● **EXERCISE PROMPT**
Scan the listing for "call" and copy out each line that has it.

● **SUPPLIED INFORMATION**
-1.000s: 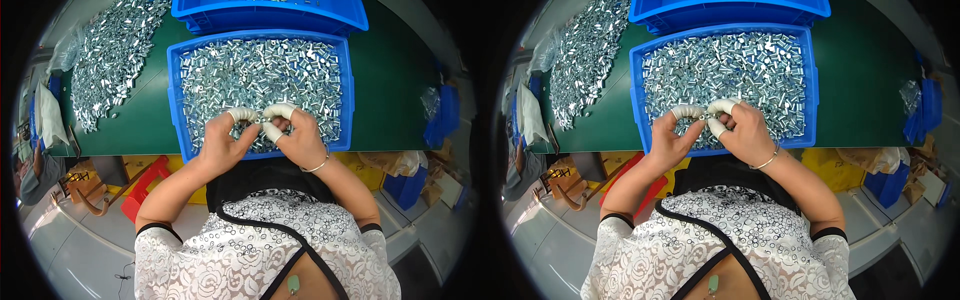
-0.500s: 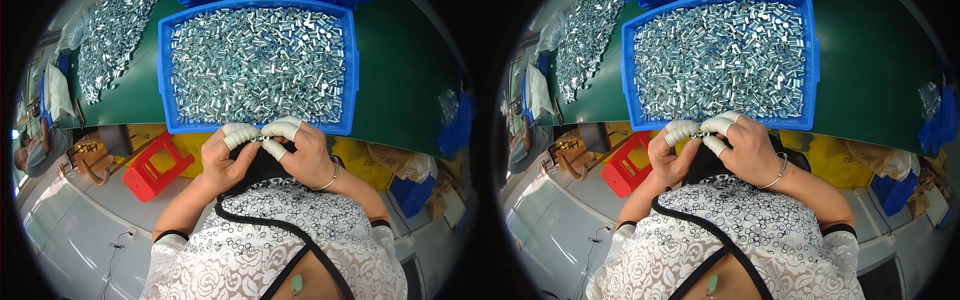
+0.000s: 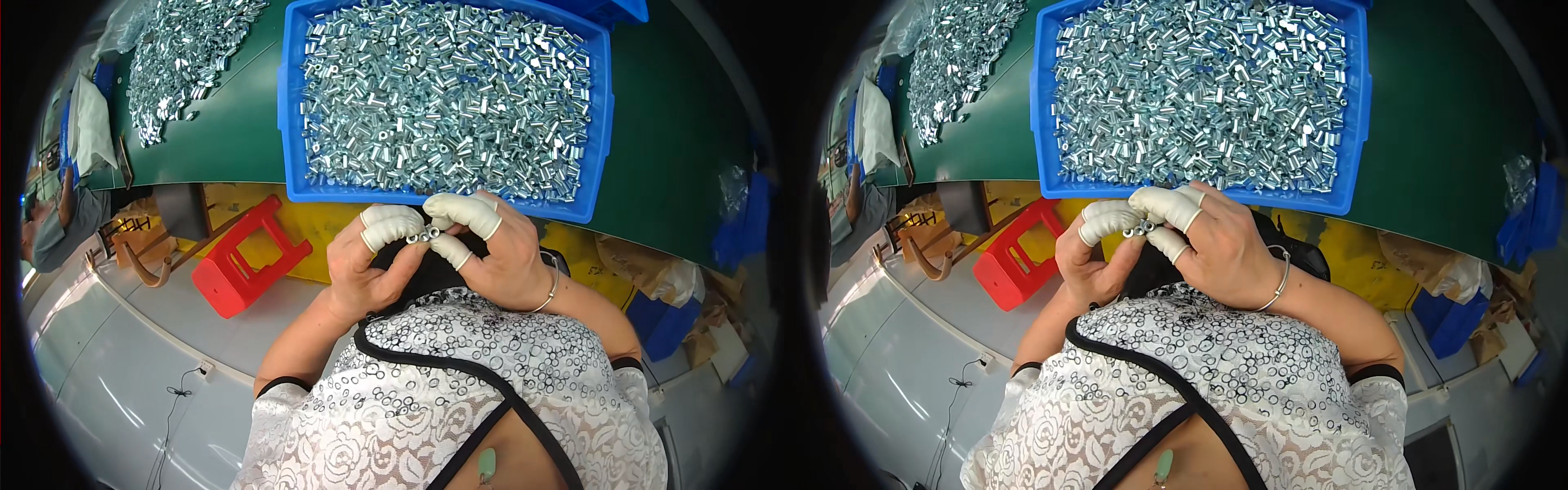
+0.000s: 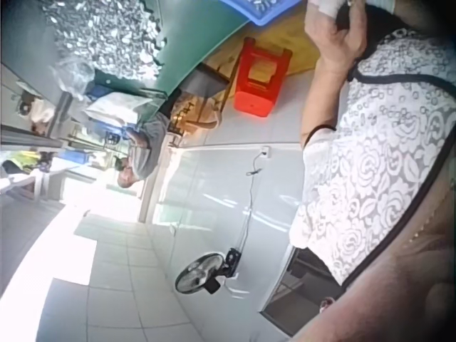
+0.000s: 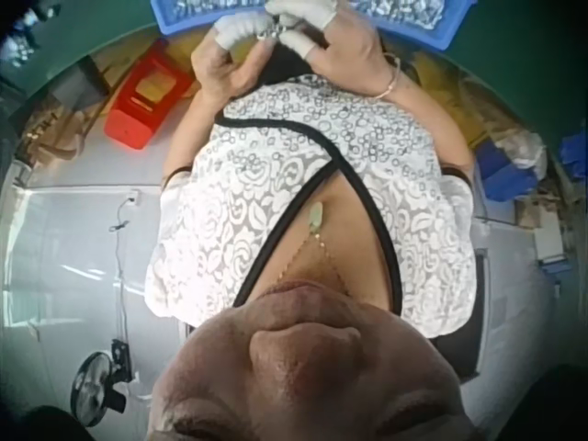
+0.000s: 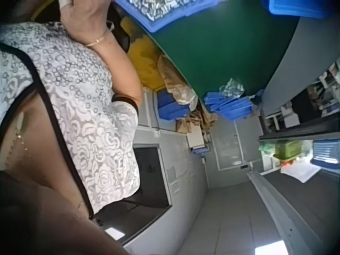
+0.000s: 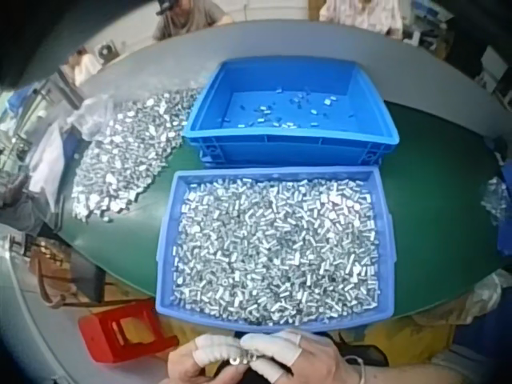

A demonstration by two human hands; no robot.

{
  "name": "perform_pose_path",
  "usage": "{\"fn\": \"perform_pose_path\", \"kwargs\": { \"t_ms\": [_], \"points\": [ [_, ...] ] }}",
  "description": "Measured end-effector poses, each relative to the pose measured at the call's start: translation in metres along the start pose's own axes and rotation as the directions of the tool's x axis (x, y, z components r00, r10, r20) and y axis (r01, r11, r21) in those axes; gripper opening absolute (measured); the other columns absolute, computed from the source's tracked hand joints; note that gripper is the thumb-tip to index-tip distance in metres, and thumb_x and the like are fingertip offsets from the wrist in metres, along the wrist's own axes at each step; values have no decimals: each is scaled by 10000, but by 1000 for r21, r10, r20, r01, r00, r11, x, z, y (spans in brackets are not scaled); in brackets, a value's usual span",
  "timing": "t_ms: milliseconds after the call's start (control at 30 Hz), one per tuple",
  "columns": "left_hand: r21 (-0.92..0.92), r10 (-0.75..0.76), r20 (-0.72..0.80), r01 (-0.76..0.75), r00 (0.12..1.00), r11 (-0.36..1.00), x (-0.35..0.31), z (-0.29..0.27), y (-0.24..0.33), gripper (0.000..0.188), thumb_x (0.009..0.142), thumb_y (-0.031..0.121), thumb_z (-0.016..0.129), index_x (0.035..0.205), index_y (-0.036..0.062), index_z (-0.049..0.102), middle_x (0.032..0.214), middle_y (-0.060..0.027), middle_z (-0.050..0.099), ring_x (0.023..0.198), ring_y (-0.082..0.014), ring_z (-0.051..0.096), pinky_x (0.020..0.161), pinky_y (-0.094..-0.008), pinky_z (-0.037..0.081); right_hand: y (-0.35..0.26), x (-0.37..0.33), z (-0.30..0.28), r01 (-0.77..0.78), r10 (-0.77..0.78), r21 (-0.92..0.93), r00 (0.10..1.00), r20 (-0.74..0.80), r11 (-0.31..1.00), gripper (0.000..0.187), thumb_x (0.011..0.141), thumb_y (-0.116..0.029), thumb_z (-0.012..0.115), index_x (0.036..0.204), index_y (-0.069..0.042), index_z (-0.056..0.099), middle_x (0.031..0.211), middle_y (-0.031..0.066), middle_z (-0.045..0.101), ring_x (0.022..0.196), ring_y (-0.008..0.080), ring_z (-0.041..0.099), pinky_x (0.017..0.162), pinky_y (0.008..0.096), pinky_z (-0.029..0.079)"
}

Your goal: The person repeatedly picks metal pieces from a bin, holds and aligns them between their fingers, and places selected pieces into a separate bin by hand.

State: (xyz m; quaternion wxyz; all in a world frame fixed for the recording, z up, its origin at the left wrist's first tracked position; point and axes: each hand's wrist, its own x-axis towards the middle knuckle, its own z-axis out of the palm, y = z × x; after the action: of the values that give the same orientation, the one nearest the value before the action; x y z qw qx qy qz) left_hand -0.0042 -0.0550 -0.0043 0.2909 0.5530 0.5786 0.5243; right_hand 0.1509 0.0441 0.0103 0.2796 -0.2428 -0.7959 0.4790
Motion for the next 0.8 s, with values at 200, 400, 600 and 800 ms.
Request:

● **TASK OUTPUT**
  "description": "Measured end-effector poses, each relative to the pose measured at the call's start: translation in metres along the start pose's own axes and rotation as the directions of the tool's x axis (x, y, z components r00, r10, r20) and y axis (r01, r11, r21) in those axes; gripper opening absolute (measured); the other columns absolute, computed from the source's tracked hand joints; note that gripper is the thumb-tip to index-tip distance in metres, and thumb_x and the like are fingertip offsets from the wrist in metres, along the wrist's own axes at each step; values have no decimals: each is scaled by 10000, but by 1000 for r21, r10, r20, r01, r00, r11, x, z, y (spans in brackets are not scaled); in brackets, a value's usual span",
  "timing": "t_ms: milliseconds after the call's start (control at 30 Hz), one per tuple",

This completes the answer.